Руки сжали подлокотники кресла с такой силой, что костяшки пальцев побелели, губы превратились в нитку, а между бровей пролегла глубокая морщина. Медленно и нехотя Драко разжал пальцы и с силой заставил себя навести резкость на лица гостей.
Конечно же, этих людей невозможно было не узнать!
Именно они!!
Гиппогриф их задери! Или, как тут говорят у магглов, черт побери?
От нахлынувшего адреналина засосало под ложечкой, рот наполнился вязкой желчью, и Малфой глубоко задышал.
Ну что же вот час и пробил!
Усталое лицо молодой женщины выглядело непривычным.
«Это потому, что у нее стрижка», — отметил Драко.
Короткие каштановые волосы рваными прядями созданными усилиями, несомненно, дорогого стилиста, падали на лицо, большущие карие глаза с огромными ресницами, смотрели печально, вокруг залегли темные круги, высокие скулы заострились, а само выражение лица было обреченным и грустным.
Тонкая фигурка в брючном костюме из дорогой ткани смотрелась еще более хрупкой на фоне мощного телосложения ее спутника. Странным, необъяснимым образом женщина приковывала к себе взгляд — высокая грудь уже рожавшей женщины сочеталась с тонкой девичьей талией, широкие женственные бедра, нежная белая кожа — все это никак не стыковалось с воспоминаниями о ней в прежней жизни.
Эта женщина дышала достатком, дороговизной, ухоженностью, достоинством... шиком если хотите!
Здоровый молодой мужчина возвышался над своей спутницей на целую голову...
Нет, даже не так — она на высоких каблуках еле доставала макушкой ему до плеча. А он крепко держал женщину за руку, уверенно сжимая своей ручищей тонкие и нежные пальчики своей спутницы. Широкие плечи обтягивал дорогой костюм, уверенный взгляд прищуренных голубых глаз был спокоен, он внимательно следил за администратором, заняв позу, наиболее выигрышную для себя. Весь расслабленный, он казался безобидным, но только Драко знал цену такой позе, когда при внешней невозмутимости и спокойствии, мощный ответ был готов при любом проявлении агрессии. И ответ, похоже, был бы нехилым — вся фигура молодого мага излучала такую энергию и мощь, что даже презренный маггл мог почувствовать энергетику мужчины.

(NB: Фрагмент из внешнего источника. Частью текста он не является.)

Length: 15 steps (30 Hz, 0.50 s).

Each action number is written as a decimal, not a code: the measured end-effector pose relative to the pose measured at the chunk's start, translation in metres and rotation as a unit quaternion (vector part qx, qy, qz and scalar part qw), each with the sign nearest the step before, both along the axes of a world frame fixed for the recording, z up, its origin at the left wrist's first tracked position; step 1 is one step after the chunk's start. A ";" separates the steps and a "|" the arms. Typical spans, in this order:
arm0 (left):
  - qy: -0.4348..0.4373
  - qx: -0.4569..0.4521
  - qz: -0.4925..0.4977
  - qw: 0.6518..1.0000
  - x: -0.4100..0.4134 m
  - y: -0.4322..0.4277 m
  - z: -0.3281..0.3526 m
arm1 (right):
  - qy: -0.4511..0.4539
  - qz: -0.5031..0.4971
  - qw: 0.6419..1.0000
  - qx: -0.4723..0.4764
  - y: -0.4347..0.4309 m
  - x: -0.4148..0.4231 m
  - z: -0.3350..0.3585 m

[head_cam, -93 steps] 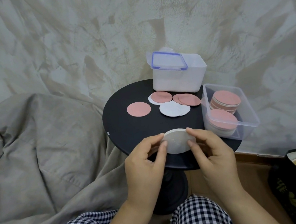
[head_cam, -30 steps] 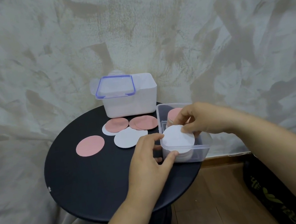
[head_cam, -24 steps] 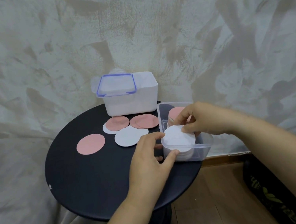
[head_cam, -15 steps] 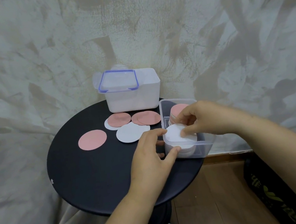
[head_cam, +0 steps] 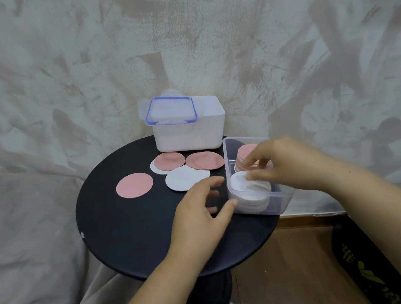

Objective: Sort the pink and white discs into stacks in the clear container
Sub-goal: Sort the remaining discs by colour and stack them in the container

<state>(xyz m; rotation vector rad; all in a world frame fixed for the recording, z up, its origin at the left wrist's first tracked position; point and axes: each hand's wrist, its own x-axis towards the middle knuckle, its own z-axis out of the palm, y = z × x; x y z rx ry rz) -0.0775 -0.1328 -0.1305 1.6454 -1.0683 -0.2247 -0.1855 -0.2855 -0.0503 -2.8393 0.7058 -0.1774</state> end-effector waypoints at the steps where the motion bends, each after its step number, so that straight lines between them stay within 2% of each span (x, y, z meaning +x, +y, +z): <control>1: -0.014 0.005 0.017 1.000 0.007 0.005 0.001 | -0.050 0.004 0.999 0.010 0.005 0.001 0.002; 4: -0.079 0.037 0.091 0.992 0.039 0.022 0.007 | -0.166 0.040 0.984 0.042 0.027 0.011 0.007; 6: -0.136 0.097 0.127 0.978 0.066 0.030 0.009 | -0.194 0.074 0.976 0.059 0.045 0.025 0.006; 11: -0.208 0.320 0.099 0.919 0.109 0.045 0.000 | -0.142 0.119 0.977 0.104 0.079 0.072 -0.023; 13: -0.257 0.333 0.073 0.904 0.110 0.051 -0.003 | -0.122 0.095 0.980 0.123 0.083 0.089 -0.042; 15: -0.273 0.316 0.056 0.907 0.105 0.061 -0.005 | -0.107 0.036 0.985 0.132 0.080 0.102 -0.058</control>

М-да... эти двое вызывали в Малфое гнев и холодное бешенство.
Несмотря на всю ярость и ненависть, владевшими Драко, он не мог не отметить силу и энергию мужчины, которого он знал когда-то угловатым подростком. Короткие рыжевато-золотистые волосы, прямой нос, полные губы, голубые глаза, которые, казалось, смотрели прямо на него. Рыжий начал оглядывать холл в поисках опасности, но тут короткий вздох спутницы и ее покачивание на каблуках отвлекли внимание мужчины, и он поддержал ее, когда та закатила глаза и начала падать. Мужчина тут же подхватил ее на руки и уложил на диван.
— Леди плохо. Мы ответили на все ваши вопросы? — Голос тихий, густой.
— Да, сэр, все понятно, — еле слышно пробрякал портье. — Простите, что Вам пришлось спуститься из номера, может вызвать врача Вашей супруге?
— Нет, не стоит. Ее утомил перелет, все будет в порядке.
И без каких либо усилий взяв на руки свою жену, мужчина, хмуря брови, подошел к лифту.
Драко обреченно откинулся в кресле, когда пара скрылась из вида.
Да, только не ИХ он ждал в своем отеле. Воспоминания болезненным потоком хлынули в него.
Перекошенное лицо Люциуса, сжимавшего палочку и готовящегося произнести последнюю в его жизни Аваду в ответ, на жестокую тираду его сына.
— Отец, лучше бы я никогда не рождался! Лучше бы ты не твердил о своей гребанной чистокровности! Кто сейчас мне ответит ЗА ЧТО?? Почему именно Скорпиус оказался сквибом? Из-за тебя и твоего снобизма мой сын заплатил за твою чистокровность! Да лучше бы я был Уизли и трахал эту грязнокровку, тогда внуки твои бы точно не были бы лишены магии!.. Проклинаю тебя! И весь наш род проклинаю!
И зеленая вспышка смертельного заклинания, уносящая жизни самых дорогих и близких.
Драко прикрыл глаза — никуда, и никогда не уйти ему от этих воспоминаний.
Бедный его мальчик, его крошка Скорпиус, несчастная Астория, Нарцисса, Люциус... Все они заплатили цену ошибок и заблуждений главы семьи.
Почему они?
Почему Авада была не для него тоже? Почему он не пал мертвым, поймав смертельное заклинание?
А эти победители живы, черт бы их побрал...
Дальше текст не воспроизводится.